Jim Chalmers affirme que l’Australie peut connaître à la fois le plein emploi et une faible inflation

Le trésorier a déclaré que l’augmentation de la productivité serait un élément clé de la réduction du chômage sans augmenter les pressions inflationnistes.

Il a déclaré que le débat sur la productivité avait été « inutilement et inconsidérément réduit » aux relations industrielles dans les années 1980, plutôt que de traiter de la nécessité d’investir dans les personnes pour améliorer leurs compétences.

Chalmers a déclaré que le monde était confronté à cinq grands changements déjà en cours. Il s’agit notamment du passage des hydrocarbures aux énergies renouvelables, et des technologies de l’information à l’IA, du vieillissement de la population, du passage d’une base économique industrielle à une économie de bien-être, et de la mondialisation à la fragmentation.

Il a déclaré que ces défis impliquaient de renforcer la capacité de tous les Australiens à y faire face.

« Notre objectif est de garantir que les gens puissent prospérer grâce à la transformation énergétique, à l’utilisation croissante des technologies numériques et avancées, à une économie de soins en pleine croissance, ainsi qu’aux changements et conflits géopolitiques », a déclaré Chalmers.

« C’est ainsi que nous allons garantir qu’un plus grand nombre d’Australiens aient la liberté et les ressources nécessaires pour poursuivre la vie qu’ils apprécient dans les années 2020 et au-delà. »

L’inflation reste élevée partout dans le monde, avec un chômage dans presque tous les grands pays développés proche de son plus bas niveau depuis 50 ans. Cela a contraint les banques centrales, y compris la Reserve Bank of Australia, à relever de manière agressive les taux d’intérêt officiels, au risque de provoquer des récessions à travers le monde.

Une étude publiée mercredi par le Fonds monétaire international (FMI) suggère que les banques centrales pourraient réaliser un atterrissage en douceur de l’économie en communiquant mieux leurs réflexions sur les perspectives d’inflation.

Les économistes du FMI, Silvia Albrizio et John Bluedorn, ont déclaré que lorsque les informations sur l’inflation prospective étaient rares ou que les communications des banques centrales n’étaient pas claires, la plupart des gens avaient tendance à s’appuyer sur leur propre expérience de l’inflation pour se guider sur la direction des hausses de prix.

Qualifiant ce groupe d’« apprenants tournés vers le passé », ils ont déclaré que les personnes « tournées vers l’avenir » étaient plus susceptibles de réaliser que des augmentations de taux d’intérêt finiraient par apaiser les pressions inflationnistes.

Selon le FMI, les banques centrales peuvent parvenir à un atterrissage en douceur de l’économie, en partie en parlant plus clairement de l’inflation et de son orientation future.Crédit: Bloomberg

Selon Albrizio et Bluedorn, si davantage de personnes étaient des apprenants tournés vers le passé, cela rendrait le travail des banques centrales plus difficile, les obligeant probablement à porter les taux d’intérêt à un niveau qui ralentirait l’économie plus que nécessaire.

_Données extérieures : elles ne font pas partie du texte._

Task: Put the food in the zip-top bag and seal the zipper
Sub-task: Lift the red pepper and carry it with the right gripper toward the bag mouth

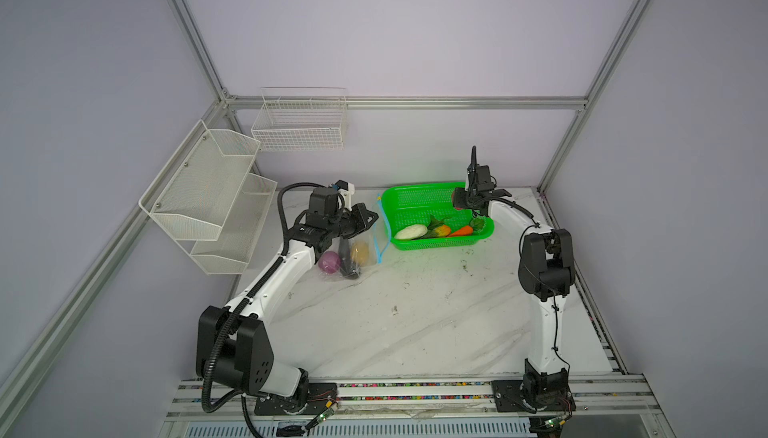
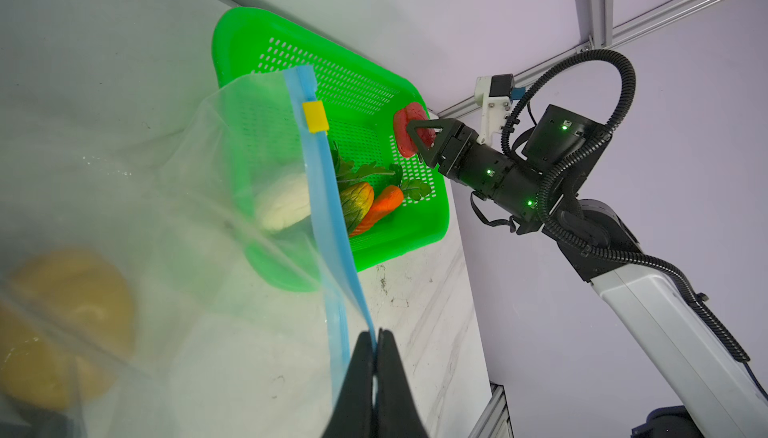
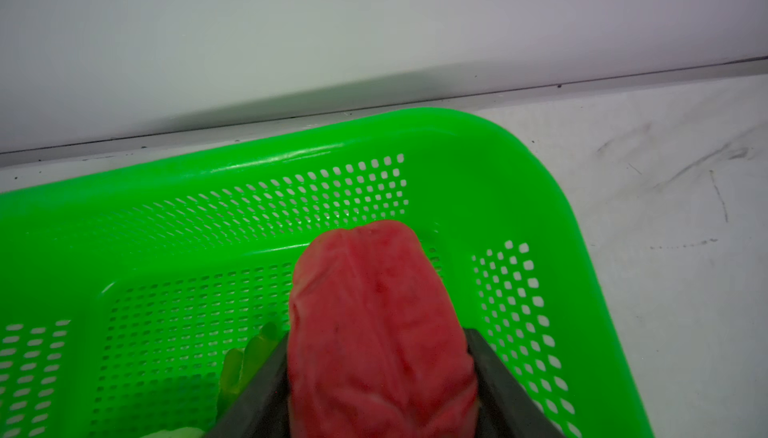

« Une proportion plus élevée d’apprenants tournés vers le passé signifie que la banque centrale doit resserrer davantage ses mesures pour obtenir la même baisse de l’inflation. En d’autres termes, la réduction des anticipations d’inflation et de l’inflation a un coût de production plus élevé lorsqu’il y a une part plus élevée d’apprenants tournés vers le passé », ont-ils constaté.

L’amélioration des communications avec le public pourrait augmenter les chances qu’une banque centrale ne conduise pas une économie vers la récession avec des taux d’intérêt inutilement élevés.

« Une manière dont les banques centrales peuvent améliorer leur communication consiste à envoyer des messages simples et répétés sur leurs objectifs et leurs actions, adaptés aux publics concernés », ont-ils déclaré.